A scaffolder has been prosecuted after he repeatedly allowed unsafe work at height to be carried out on a busy London street.
A scaffolder was prosecuted by the Health and Safety Executive (HSE) after a member of the public raised concerns about scaffolding work being carried out on Tavistock Street in central London.
She was so concerned for the safety of passers-by and workers on the fifteen metre high scaffold that three separate complaints including photographs and videos were passed to HSE.
HSE visited the site twice and found the incomplete scaffold to be poorly erected and unsafe work practices were putting workers at risk. No measures had been taken to prevent any falling scaffolding equipment hitting members of the public below.
HSE served a Prohibition Notice ordering work to be stopped until the scaffold was made safe, but Westminster Magistrates’ Court heard that ***** ignored this and other warnings, carrying on regardless.
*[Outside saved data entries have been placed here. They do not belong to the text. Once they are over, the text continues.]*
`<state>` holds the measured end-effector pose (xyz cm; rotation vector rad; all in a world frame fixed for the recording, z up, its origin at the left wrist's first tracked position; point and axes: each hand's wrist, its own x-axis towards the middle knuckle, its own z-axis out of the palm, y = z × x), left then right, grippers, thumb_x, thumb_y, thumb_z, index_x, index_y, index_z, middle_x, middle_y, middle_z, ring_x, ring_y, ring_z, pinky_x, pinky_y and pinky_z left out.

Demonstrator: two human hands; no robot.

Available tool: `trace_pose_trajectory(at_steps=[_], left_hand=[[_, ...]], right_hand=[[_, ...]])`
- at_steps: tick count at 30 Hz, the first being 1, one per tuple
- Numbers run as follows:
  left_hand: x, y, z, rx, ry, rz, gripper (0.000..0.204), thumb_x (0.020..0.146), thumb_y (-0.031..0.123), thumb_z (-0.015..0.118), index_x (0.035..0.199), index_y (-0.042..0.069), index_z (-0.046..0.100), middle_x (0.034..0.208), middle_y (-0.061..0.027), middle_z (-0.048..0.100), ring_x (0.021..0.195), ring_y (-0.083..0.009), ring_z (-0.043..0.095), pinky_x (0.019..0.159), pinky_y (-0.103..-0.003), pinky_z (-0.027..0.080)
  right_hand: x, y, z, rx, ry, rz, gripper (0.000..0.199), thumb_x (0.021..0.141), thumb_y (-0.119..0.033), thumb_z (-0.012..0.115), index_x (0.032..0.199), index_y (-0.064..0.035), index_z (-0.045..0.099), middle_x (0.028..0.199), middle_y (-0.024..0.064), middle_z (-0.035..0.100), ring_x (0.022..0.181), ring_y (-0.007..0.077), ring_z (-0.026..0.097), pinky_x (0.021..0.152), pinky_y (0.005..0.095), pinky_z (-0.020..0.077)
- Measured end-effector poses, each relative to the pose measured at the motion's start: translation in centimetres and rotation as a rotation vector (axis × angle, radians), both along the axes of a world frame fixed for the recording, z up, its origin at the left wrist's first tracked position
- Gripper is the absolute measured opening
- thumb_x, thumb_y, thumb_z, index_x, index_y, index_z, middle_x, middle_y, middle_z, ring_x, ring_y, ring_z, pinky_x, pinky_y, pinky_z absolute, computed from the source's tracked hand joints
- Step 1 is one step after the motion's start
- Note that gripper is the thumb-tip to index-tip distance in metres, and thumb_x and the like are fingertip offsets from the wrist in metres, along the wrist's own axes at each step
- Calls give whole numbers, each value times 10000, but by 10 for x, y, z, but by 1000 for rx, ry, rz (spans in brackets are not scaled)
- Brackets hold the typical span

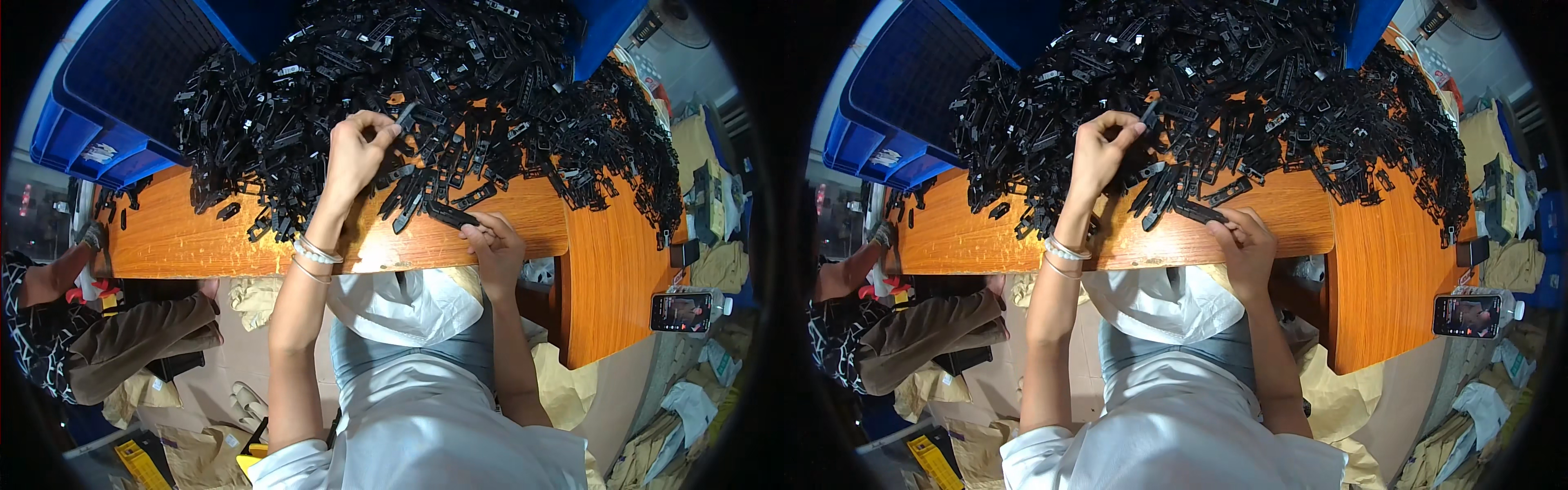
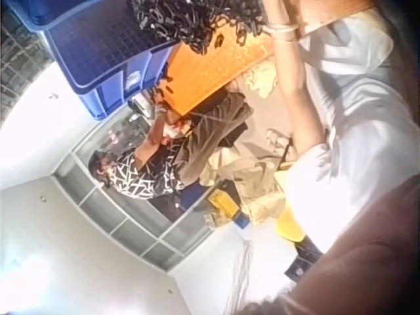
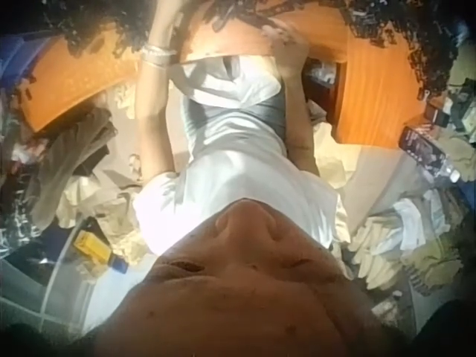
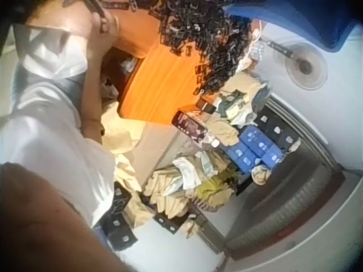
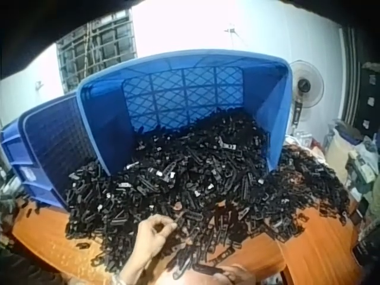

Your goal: Manually assembling small plastic clips and components at a workbench.

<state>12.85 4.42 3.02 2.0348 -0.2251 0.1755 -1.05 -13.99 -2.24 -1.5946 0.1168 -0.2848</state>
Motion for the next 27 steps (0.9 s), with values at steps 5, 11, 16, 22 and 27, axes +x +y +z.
trace_pose_trajectory(at_steps=[5, 11, 16, 22, 27], left_hand=[[-3, 11, 4, -724, 335, -272, 172, 811, -4, 535, 972, -64, 527, 757, -134, 618, 726, -171, 624, 648, -224, 497], [-34, 8, 8, -1011, 409, -442, 208, 767, -123, 443, 950, -36, 489, 934, -171, 579, 871, -284, 615, 774, -335, 527], [-80, -3, 1, -615, 324, -425, 255, 734, -141, 487, 915, 28, 547, 1057, -131, 602, 955, -151, 586, 735, -198, 484], [-101, -3, 7, -394, 213, -442, 396, 722, -135, 451, 1073, 7, 567, 1152, -126, 564, 1008, -175, 564, 789, -213, 463], [-106, -2, 2, -338, 73, -503, 446, 711, -131, 412, 1121, -17, 545, 1161, -153, 549, 985, -179, 574, 816, -250, 474]], right_hand=[[-2, 0, 8, 50, 3, 18, 171, 769, 35, 571, 936, 63, 590, 872, 77, 569, 686, 109, 595, 512, 180, 427], [-2, -2, 18, 132, -50, 69, 190, 771, 47, 563, 959, 63, 579, 835, 103, 589, 647, 118, 592, 518, 186, 438], [-7, 7, 33, 366, -91, 153, 224, 777, 58, 561, 1001, 61, 557, 736, 141, 616, 618, 148, 607, 529, 208, 478], [-12, 10, 43, 259, -55, 97, 239, 779, 78, 560, 1017, 58, 550, 730, 151, 622, 647, 187, 636, 569, 243, 523], [-15, 12, 54, 182, -14, 184, 225, 777, 78, 565, 1001, 63, 551, 785, 156, 618, 659, 184, 641, 584, 248, 532]])
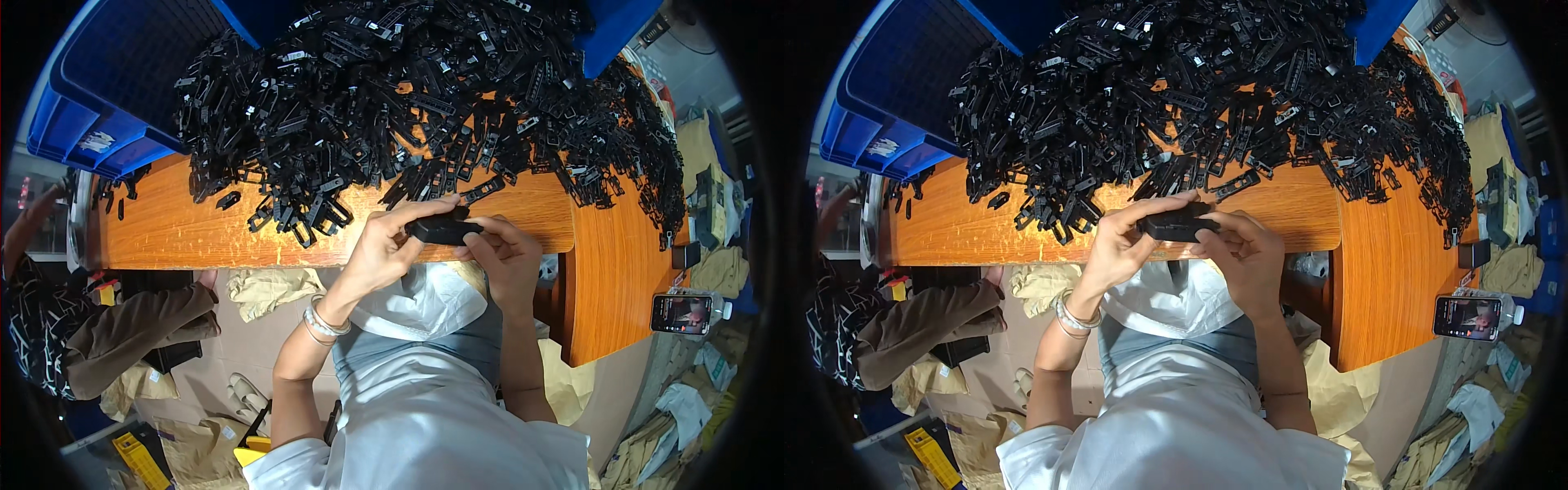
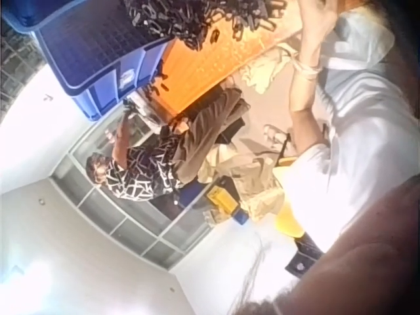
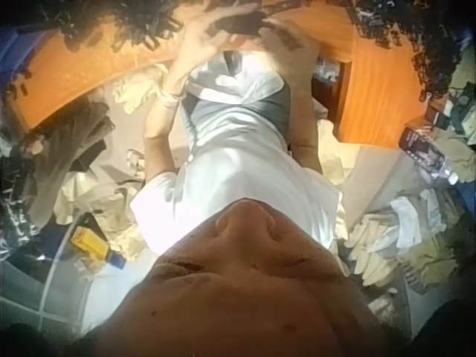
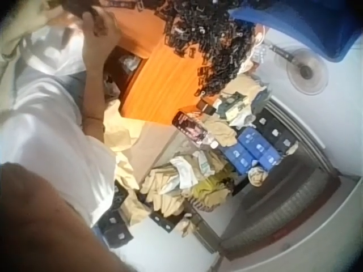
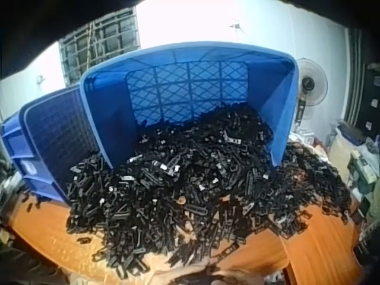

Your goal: Manually assembling small plastic clips and components at a workbench.

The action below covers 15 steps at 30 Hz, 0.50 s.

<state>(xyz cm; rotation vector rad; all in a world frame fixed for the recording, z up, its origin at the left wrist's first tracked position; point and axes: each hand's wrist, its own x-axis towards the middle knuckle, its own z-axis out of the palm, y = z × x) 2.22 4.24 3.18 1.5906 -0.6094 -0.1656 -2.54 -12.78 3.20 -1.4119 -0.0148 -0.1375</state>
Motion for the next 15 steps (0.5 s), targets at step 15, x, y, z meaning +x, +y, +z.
trace_pose_trajectory(at_steps=[15], left_hand=[[-14, 8, 7, 149, 71, 71, 343, 728, 45, 666, 1051, -32, 580, 878, -133, 643, 739, -116, 601, 624, -203, 455]], right_hand=[[7, -1, 0, -359, -152, 77, 317, 712, 100, 546, 1022, 37, 563, 981, 104, 534, 858, 150, 545, 754, 236, 436]])
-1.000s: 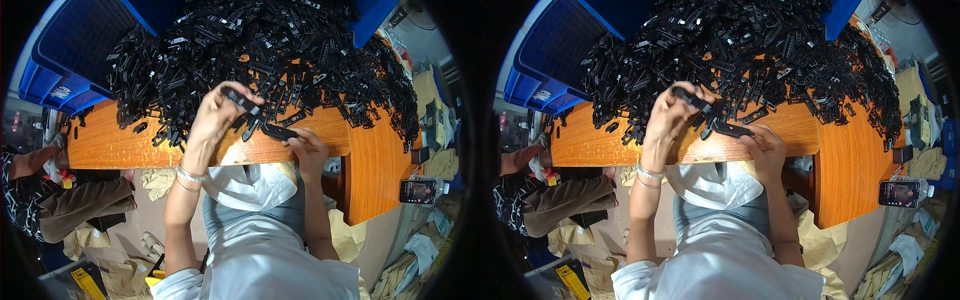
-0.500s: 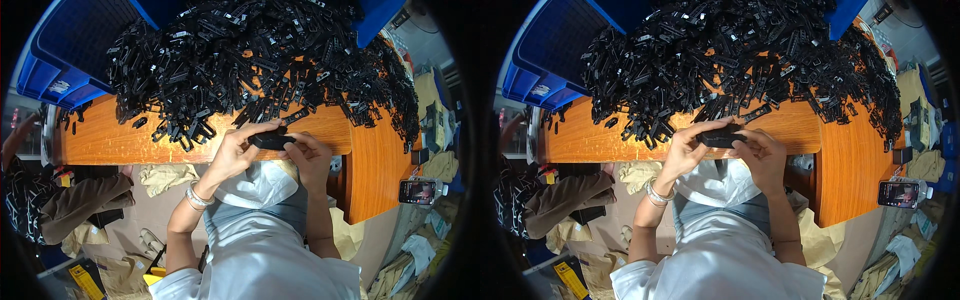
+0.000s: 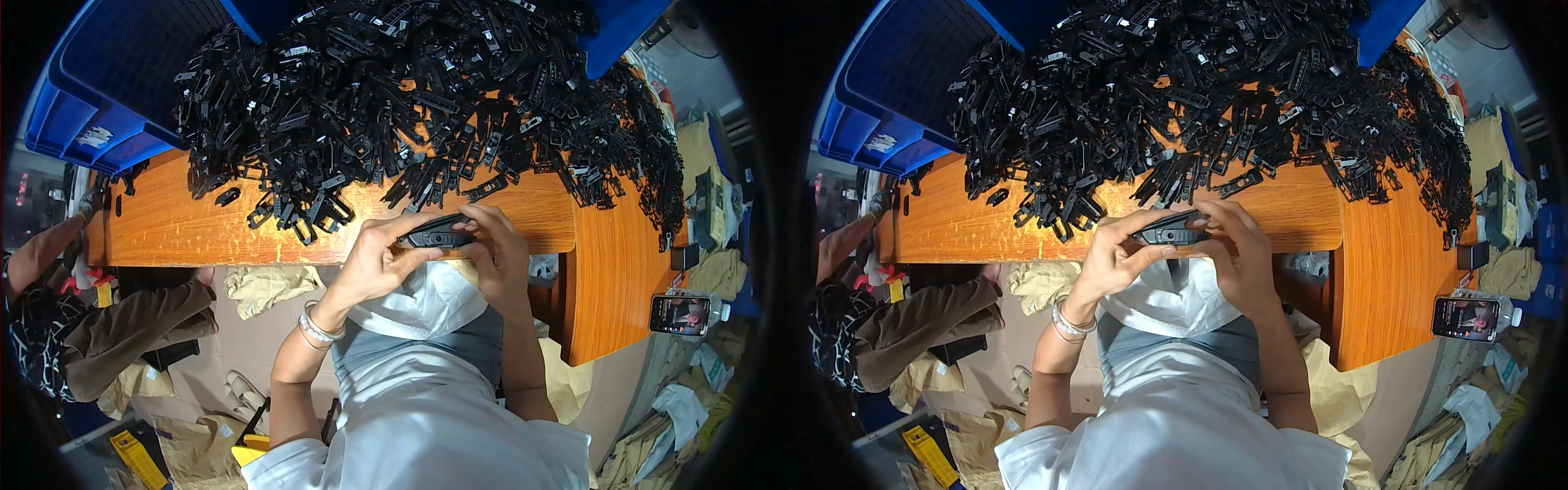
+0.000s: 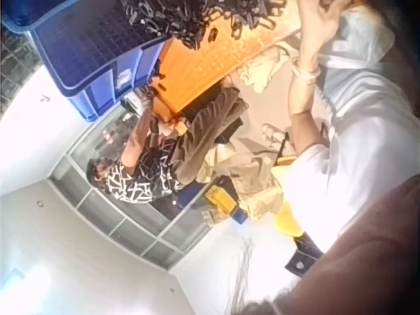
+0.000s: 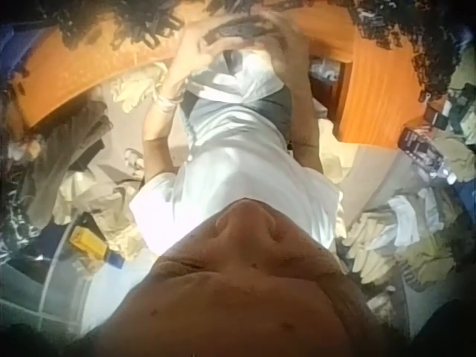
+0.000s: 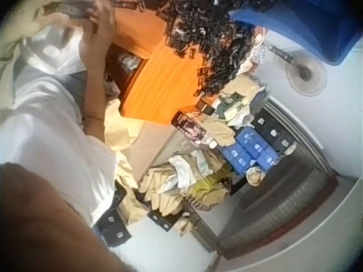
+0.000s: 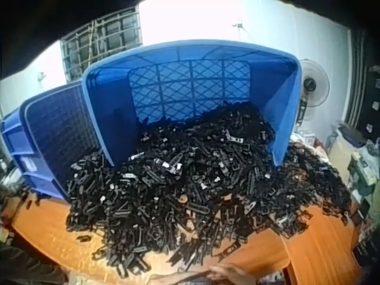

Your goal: Manually assembling small plastic clips and components at a workbench.

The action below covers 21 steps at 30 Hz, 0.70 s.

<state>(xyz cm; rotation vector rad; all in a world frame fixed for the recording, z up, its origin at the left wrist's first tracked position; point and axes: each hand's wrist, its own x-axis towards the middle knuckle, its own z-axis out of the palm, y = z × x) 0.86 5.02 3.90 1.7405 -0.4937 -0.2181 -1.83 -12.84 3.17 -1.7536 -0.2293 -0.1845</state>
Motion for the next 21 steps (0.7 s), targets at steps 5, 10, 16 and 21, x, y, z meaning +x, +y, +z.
trace_pose_trajectory(at_steps=[5, 10, 16, 21], left_hand=[[-1, -1, 1, -5, 34, -16, 328, 724, 57, 675, 1028, -29, 588, 841, -91, 635, 676, -92, 562, 579, -201, 433], [-1, 2, -7, -78, 171, -53, 303, 752, 91, 661, 1024, -25, 593, 823, -53, 617, 684, -78, 526, 588, -202, 418], [12, 22, -22, 129, -319, 38, 161, 771, 97, 624, 892, -10, 638, 796, -93, 627, 688, -179, 590, 627, -281, 472], [37, 45, -1, 522, -465, 449, 157, 696, -66, 563, 843, -23, 597, 777, -117, 529, 686, -246, 562, 617, -325, 461]], right_hand=[[-3, -1, -12, -18, 4, -56, 269, 725, 87, 555, 986, 26, 567, 899, 93, 549, 726, 125, 564, 635, 211, 451], [-2, 0, -23, 139, 22, -64, 230, 725, 62, 592, 950, 14, 585, 846, 78, 551, 659, 98, 569, 571, 197, 444], [-13, -3, -22, 250, 261, 107, 198, 737, 69, 595, 934, 43, 602, 809, 74, 552, 634, 104, 569, 570, 201, 465], [-24, 4, -27, -7, 264, 267, 213, 738, 59, 581, 942, 13, 614, 811, 99, 595, 651, 134, 596, 577, 229, 479]])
The court also heard *** failed to respond when required to produce documents for inspection during the investigation, hindering the HSE’s efforts to ensure future work was carried out safely at other sites. **** Scaffolding’s involvement at the site only ended when a second Prohibition Notice was served and the project’s Principal Contractor decided to take on another scaffolder to complete the work.
******* pleaded guilty to two breaches of the Work at Height Regulations 2005 (6(3), 10(1)) and was given two suspended prison sentences of 10 weeks to run concurrently, suspended for 12 months. He was also ordered to pay costs of £200 and a victim surcharge of £80.
Speaking after the hearing HSE Inspector Andrew Verrall-Withers said:
“*** repeatedly put the lives of other workers and members of the public at risk. He blatantly disregarded all warnings and enforcement action taken against him and it was just good fortune that no one was killed.
It’s vital that law abiding scaffolders have confidence they will not lose work to others who underquote them because they take shortcuts at the expense of safety.